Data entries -
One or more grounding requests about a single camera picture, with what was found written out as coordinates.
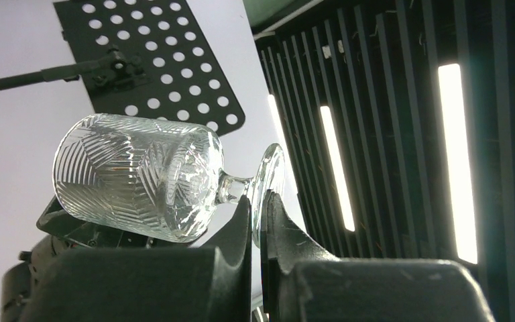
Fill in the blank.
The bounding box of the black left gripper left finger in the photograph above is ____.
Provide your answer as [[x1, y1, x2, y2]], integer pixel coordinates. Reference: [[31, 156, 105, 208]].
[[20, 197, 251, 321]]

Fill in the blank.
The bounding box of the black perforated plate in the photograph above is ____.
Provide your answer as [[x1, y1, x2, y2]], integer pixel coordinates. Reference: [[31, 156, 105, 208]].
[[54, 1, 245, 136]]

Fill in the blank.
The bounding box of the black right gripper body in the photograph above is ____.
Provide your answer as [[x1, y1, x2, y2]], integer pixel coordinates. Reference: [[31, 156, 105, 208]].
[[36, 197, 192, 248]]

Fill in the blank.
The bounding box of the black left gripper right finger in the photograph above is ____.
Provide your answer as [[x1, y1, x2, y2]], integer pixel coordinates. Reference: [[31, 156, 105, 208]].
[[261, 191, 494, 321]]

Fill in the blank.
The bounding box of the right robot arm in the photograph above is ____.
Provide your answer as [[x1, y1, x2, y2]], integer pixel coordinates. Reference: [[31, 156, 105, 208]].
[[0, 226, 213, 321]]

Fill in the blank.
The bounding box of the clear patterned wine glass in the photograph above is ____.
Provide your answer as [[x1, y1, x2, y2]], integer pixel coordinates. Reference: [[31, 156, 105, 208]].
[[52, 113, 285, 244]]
--
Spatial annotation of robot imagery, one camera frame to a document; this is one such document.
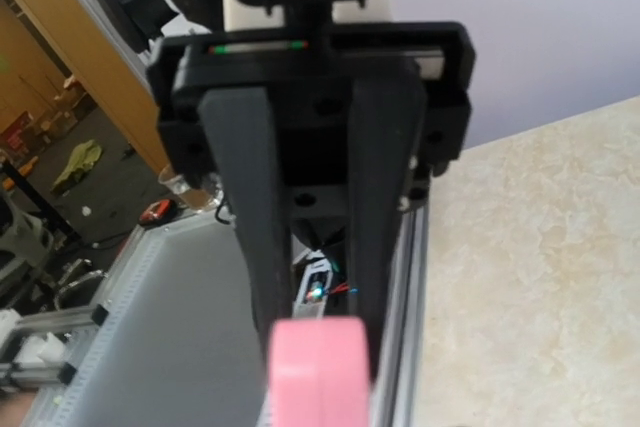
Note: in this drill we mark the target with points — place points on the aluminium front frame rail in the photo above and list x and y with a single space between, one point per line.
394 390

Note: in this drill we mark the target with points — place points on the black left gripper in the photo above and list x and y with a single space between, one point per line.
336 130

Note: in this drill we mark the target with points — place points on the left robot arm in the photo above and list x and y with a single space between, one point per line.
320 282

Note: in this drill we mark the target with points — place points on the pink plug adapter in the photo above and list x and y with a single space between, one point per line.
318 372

TASK DESCRIPTION -
Return a copy of every line in the records that includes the string "camera".

SOLUTION TO THIS PROBLEM -
One or more grounding requests about a single camera picture, with what was found written out as coordinates.
Spatial annotation of robot imagery, one camera frame to a document; this is one such document.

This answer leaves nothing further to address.